What is expected. Each line of the data below holding the word "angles" must be copied.
── Data section
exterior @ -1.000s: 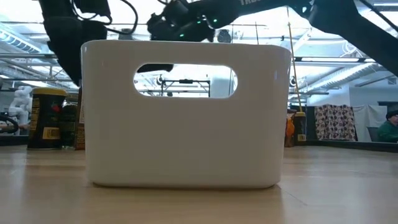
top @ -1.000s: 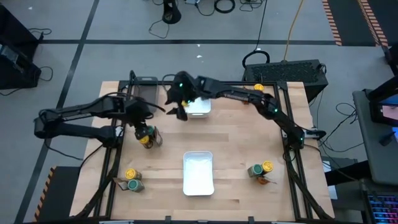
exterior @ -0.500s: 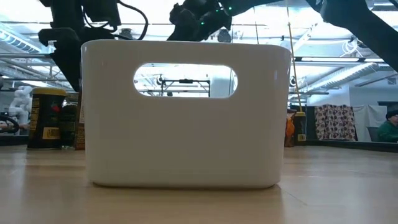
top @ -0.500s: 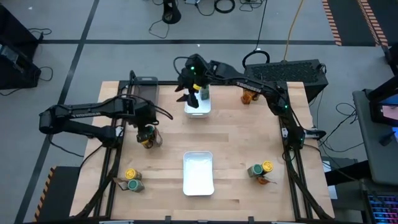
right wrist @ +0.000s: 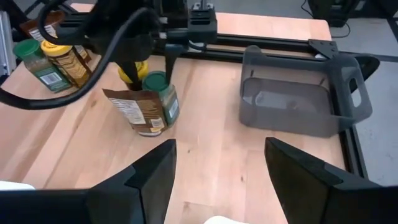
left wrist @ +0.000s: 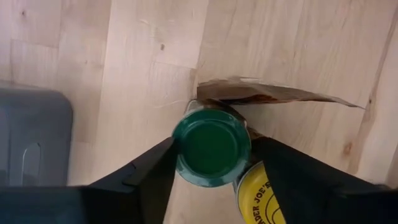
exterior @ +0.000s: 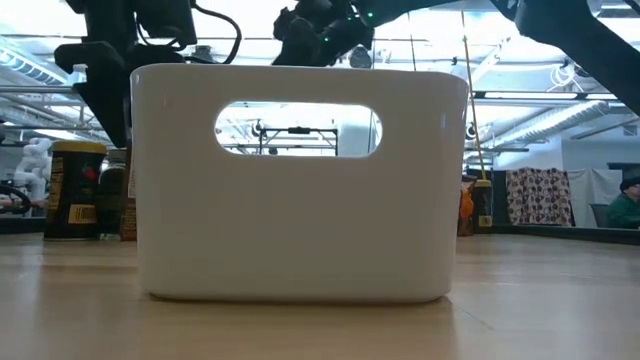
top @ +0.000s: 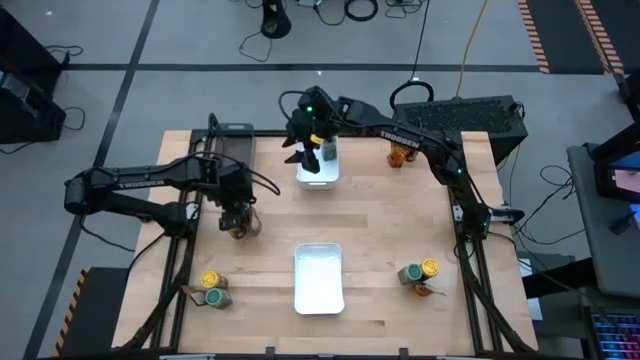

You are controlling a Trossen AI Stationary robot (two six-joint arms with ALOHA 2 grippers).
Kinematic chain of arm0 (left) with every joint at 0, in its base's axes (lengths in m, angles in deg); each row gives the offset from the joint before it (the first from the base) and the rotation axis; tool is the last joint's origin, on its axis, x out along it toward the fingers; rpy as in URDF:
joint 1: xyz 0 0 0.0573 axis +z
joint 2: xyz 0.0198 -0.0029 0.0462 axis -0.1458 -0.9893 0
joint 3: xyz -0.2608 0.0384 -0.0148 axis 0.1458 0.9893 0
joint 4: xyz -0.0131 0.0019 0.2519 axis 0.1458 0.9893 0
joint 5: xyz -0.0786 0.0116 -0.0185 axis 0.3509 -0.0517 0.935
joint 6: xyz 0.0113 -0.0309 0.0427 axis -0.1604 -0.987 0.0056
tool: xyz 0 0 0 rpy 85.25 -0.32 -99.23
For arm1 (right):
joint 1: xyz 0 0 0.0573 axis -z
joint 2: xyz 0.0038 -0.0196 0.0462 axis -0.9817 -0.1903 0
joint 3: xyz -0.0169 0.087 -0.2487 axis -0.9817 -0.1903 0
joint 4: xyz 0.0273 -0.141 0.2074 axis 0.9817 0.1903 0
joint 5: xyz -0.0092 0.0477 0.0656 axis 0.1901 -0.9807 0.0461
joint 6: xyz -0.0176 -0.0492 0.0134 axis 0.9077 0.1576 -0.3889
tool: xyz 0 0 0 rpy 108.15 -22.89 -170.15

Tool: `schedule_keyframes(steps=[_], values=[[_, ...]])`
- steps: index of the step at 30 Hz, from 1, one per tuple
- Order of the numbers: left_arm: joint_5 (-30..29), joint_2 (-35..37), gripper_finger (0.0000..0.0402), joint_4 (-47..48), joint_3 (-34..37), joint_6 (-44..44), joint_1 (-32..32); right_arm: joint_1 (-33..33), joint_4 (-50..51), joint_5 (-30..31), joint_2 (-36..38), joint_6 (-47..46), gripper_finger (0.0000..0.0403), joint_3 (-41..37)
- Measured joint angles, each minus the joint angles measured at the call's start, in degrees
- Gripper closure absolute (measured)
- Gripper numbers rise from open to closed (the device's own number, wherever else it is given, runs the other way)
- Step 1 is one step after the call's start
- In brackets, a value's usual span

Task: Sort spices by type
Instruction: Put the top left green spice bottle into the top white bin

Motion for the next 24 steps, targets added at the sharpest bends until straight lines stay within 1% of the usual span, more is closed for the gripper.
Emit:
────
Result below.
Kinematic chain of arm0 (left) with every joint at 0, in its base's axes (lengths in m, angles in deg); each row gives the offset from the joint before it (the first from the base) and the rotation axis; tool is the last joint's origin, on its axis, x out along it toward the fingers; rpy as in URDF:
- Measured joint angles, each minus the joint angles measured at the call's start, in degrees

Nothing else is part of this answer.